4 Ways AI Can Help Build a Better Consumer Engagement Strategy
Many of us are aware that artificial intelligence is being used in factory robots, driverless cars, and robotic surgery. Few imagine that AI has any role to play in engaging healthcare consumers. Increasingly, it does.
Recently, Change Healthcare conducted a survey of payers, providers and consumers about the need for consumer engagement. The results showed a startling gap: Both payers and providers call consumer engagement a top priority and are investing up to a third of health care information technology dollars in it.
Yet almost three quarters of consumers surveyed said their experiences with providers and health plans haven’t improved—or have worsened—over the last two years.
This gap is far more than a marketer’s nightmare: It can mean the difference between lives lost and saved. We know the frustration of missed consumer engagement: We know many patients’ lives could transform if they would visit the doctor or change the behaviors causing and amplifying chronic conditions.
But though we know these patients are “out there,” we cannot easily identify them or, if we can, our emails, messages, and phone calls go unanswered. Thus, many consumers aren’t getting cancer screenings; eating more greens; getting treatment for addictions. People continue to suffer needlessly and healthcare costs continue to climb.
To put it bluntly, we are failing to engage our consumers.
The unexpected solution: Artificial intelligence
When most of us think of artificial intelligence (AI), we imagine factory robots, driverless cars, or robotic surgery. Few imagine that AI has any role to play in engaging consumers. Increasingly, it can. Consumer engagement is a promising frontier for AI in two ways:
First, it can help us find “missing” consumers.
Consider potential dual-eligible Medicare patients—those Medicare members who could also be enrolled in Medicaid, but aren’t. There are some 6.5 million of them - patients who may forego screenings or treatment because Medicare alone doesn’t cover everything.
Enrolling them in Medicaid would give them more access to health care (and increase Medicare plans’ capitation to cover their care). New healthcare AI platforms, fed “big data,” could help payers precisely identify these members and understand how to best achieve the desired consumer behavior.

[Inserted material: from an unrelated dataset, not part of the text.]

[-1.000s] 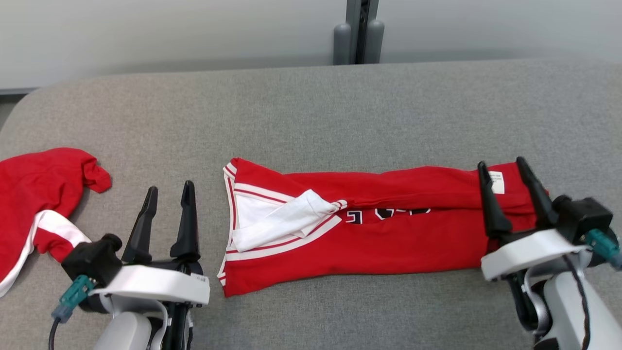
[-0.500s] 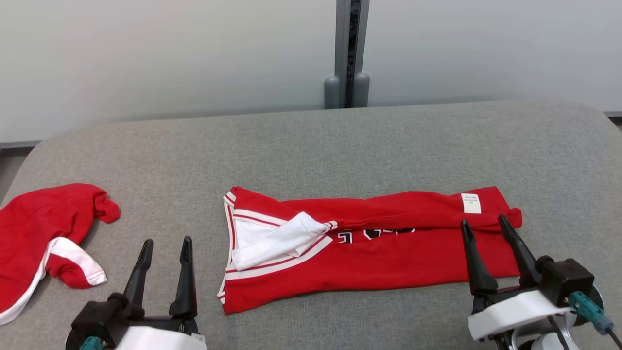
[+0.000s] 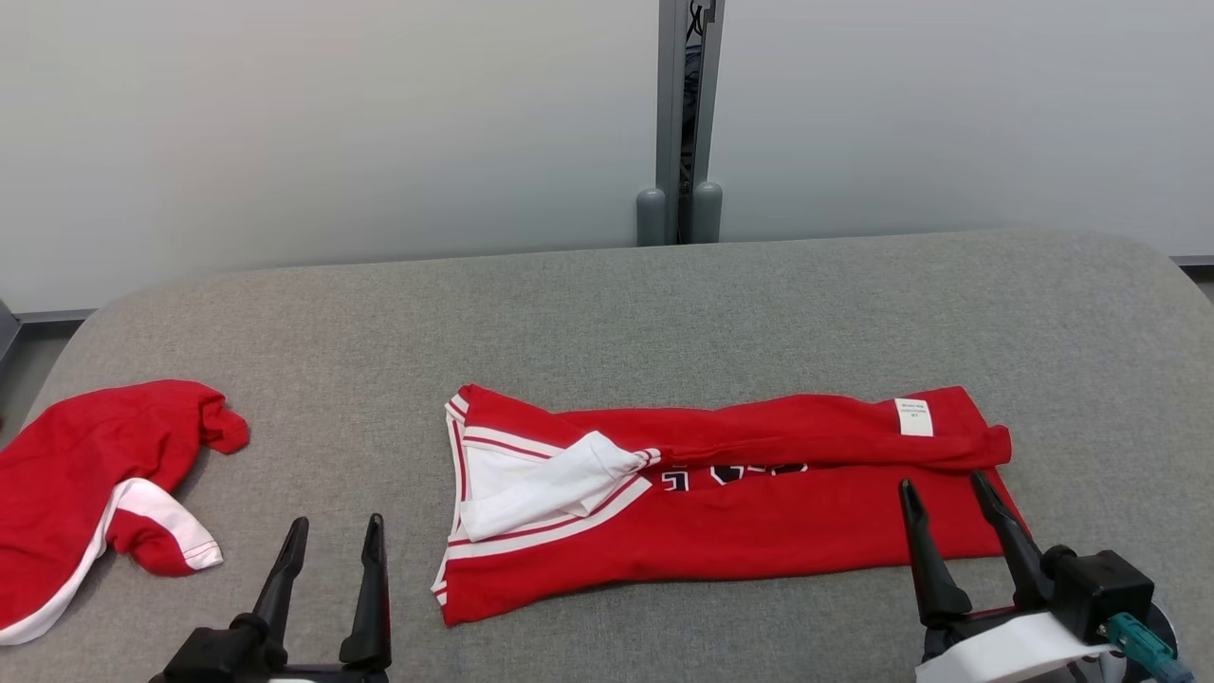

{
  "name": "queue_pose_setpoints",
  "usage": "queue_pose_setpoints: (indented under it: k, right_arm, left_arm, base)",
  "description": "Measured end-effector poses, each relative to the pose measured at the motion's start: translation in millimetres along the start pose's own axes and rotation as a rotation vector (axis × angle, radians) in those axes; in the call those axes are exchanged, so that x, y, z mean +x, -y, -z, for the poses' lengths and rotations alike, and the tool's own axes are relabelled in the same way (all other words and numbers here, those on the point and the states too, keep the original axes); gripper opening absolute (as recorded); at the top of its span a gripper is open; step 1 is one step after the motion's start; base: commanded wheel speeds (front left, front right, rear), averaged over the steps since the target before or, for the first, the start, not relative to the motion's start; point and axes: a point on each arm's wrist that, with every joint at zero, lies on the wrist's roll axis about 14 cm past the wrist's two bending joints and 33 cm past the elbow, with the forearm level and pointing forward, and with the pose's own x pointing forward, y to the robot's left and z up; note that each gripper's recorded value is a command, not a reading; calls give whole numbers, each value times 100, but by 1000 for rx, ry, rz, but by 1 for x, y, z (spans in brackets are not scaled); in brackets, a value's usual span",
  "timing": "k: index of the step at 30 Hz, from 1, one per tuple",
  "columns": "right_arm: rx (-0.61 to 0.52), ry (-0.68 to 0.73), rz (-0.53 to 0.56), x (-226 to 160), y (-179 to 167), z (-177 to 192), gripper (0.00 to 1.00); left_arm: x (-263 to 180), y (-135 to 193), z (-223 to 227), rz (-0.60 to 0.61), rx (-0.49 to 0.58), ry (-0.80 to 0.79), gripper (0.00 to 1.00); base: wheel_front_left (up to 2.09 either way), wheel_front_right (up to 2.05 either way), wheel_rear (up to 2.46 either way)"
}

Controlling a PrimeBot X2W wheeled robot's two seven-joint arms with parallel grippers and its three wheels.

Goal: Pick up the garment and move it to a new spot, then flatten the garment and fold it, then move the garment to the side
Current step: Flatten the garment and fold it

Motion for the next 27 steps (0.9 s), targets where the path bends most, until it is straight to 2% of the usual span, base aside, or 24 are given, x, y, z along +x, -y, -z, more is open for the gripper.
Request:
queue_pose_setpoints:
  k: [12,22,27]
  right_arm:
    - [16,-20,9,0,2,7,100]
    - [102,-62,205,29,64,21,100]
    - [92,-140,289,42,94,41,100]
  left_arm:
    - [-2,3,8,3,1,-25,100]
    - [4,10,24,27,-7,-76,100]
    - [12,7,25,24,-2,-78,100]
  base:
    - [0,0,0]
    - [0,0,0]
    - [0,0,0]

Providers can also use AI to predict which patients will need services. Orthopedists, for example, could identify knee-surgery candidates—consumers who may not yet be feeling the agony of worn-out knees, but who will.

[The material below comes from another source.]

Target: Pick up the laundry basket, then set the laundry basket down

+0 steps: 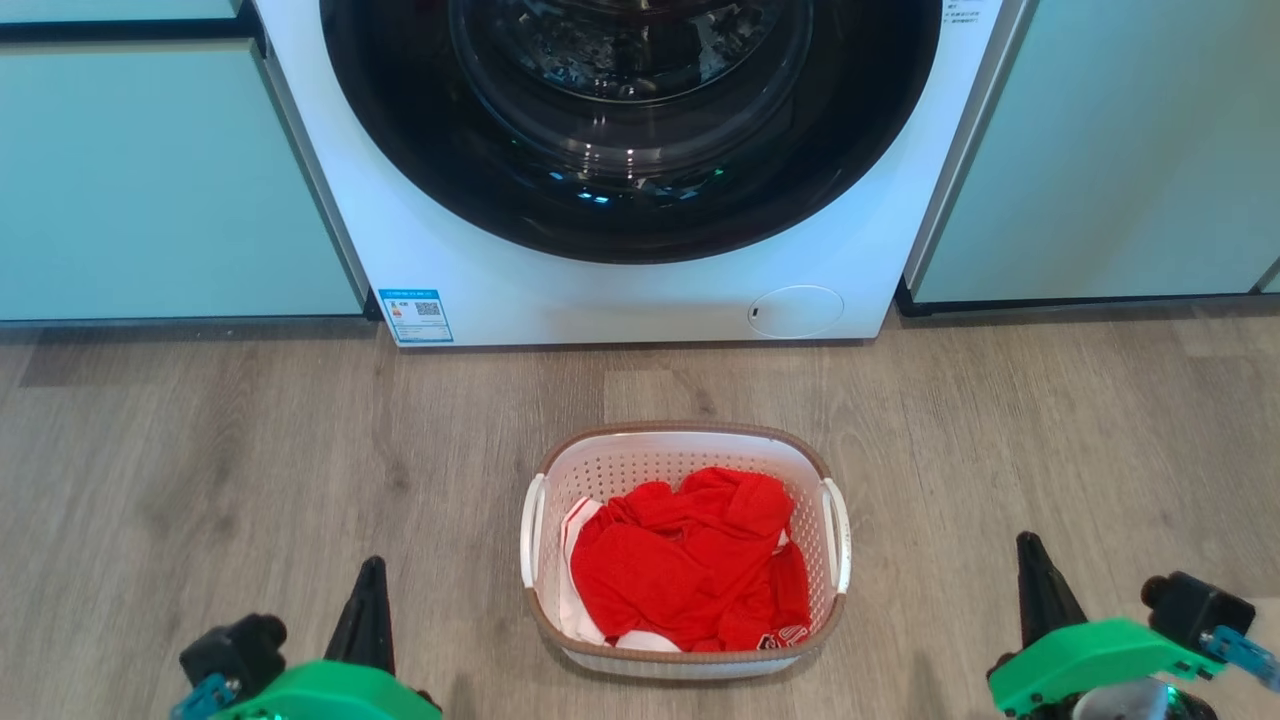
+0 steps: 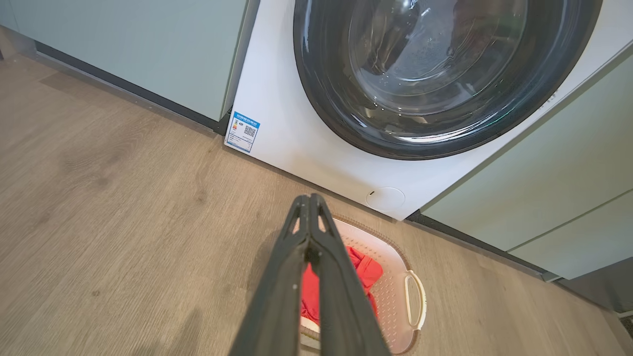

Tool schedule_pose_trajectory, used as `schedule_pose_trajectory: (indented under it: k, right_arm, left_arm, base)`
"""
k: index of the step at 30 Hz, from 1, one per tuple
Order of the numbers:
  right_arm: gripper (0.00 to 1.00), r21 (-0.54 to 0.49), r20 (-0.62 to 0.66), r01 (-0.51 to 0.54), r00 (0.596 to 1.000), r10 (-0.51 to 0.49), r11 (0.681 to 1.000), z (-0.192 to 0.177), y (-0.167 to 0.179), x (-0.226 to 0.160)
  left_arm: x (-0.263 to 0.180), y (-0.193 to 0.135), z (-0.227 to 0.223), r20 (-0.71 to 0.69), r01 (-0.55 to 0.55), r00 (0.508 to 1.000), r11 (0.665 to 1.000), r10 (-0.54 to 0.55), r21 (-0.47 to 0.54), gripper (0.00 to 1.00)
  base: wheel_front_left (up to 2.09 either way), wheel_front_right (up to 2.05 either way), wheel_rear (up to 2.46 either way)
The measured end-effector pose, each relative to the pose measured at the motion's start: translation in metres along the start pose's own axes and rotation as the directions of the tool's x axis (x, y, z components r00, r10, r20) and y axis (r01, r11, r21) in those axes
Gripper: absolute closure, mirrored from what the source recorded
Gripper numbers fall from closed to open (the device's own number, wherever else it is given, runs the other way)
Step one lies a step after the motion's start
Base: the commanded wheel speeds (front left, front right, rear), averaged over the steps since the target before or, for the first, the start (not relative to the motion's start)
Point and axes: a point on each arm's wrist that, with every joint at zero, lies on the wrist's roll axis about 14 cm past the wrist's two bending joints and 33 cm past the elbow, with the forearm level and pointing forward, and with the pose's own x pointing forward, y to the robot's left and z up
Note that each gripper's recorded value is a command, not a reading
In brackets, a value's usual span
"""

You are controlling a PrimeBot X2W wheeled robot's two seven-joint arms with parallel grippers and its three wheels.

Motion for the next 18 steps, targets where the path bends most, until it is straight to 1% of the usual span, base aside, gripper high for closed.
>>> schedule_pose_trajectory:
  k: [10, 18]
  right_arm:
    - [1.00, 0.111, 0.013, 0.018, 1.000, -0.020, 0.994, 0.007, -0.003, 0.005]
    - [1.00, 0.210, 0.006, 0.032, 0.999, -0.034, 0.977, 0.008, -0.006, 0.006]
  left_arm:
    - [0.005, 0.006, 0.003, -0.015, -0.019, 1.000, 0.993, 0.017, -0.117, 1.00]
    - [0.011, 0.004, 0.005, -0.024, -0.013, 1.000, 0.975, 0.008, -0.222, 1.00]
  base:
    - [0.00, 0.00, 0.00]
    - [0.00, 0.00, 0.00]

Moreover, using AI, we can segment patients by disease state, geography, gender, etc., setting the stage to provide personalized information.
But simply identifying these hidden patients won’t dissolve the consumer engagement gap. More challenging is understanding how to provide them the content they need, want, and will act upon. That’s where machine learning comes in.
Machine learning (ML) —a subset of AI whereby software becomes “smarter” as it ingests more data—can help us determine which channels, and which messages, to use to reach each consumer segment. If a campaign isn’t working, ML can quickly help us fine-tune it.
There are, of course, caveats. One is data security, which is obviously critical; the other is patient privacy. Not only must we anonymize data, but payers and providers ensure wary consumers that patient information is sacred.
We must not only keep it safe and private, but we must say so clearly.
In addition, we cannot parse data in discriminatory ways, and should adopt strict, public-facing policies that state so in no uncertain terms.
A 4-step strategy
To get started:
To use AI to predict consumer need, feed thousands of consumer-level attributes, such as social determinants of health, into AI applications
Cluster data into micro-segments: Medicare plans can cluster it by regions, chronic diseases, etc., to make it easier for communicators to reach the right people, through relevant channels, with personalized content
Use human-centered design-thinking principles, starting with empathy, to discover unmet needs.Combine with the information uncovered by AI to design consumer journeys to meet those needs
Finally, use machine learning to monitor consumer actions, boost successful campaigns (i.e. those spurring behavior change) and replace or improve upon those that are missing the mark.
There is no silver bullet for obliterating the vast consumer engagement gap. But applying AI to the problem—in essence, operating at the intersection of data science, behavioral science, and experience design—holds promise for drastically shrinking it. In the hands of sophisticated, caring marketers, it can help save lives.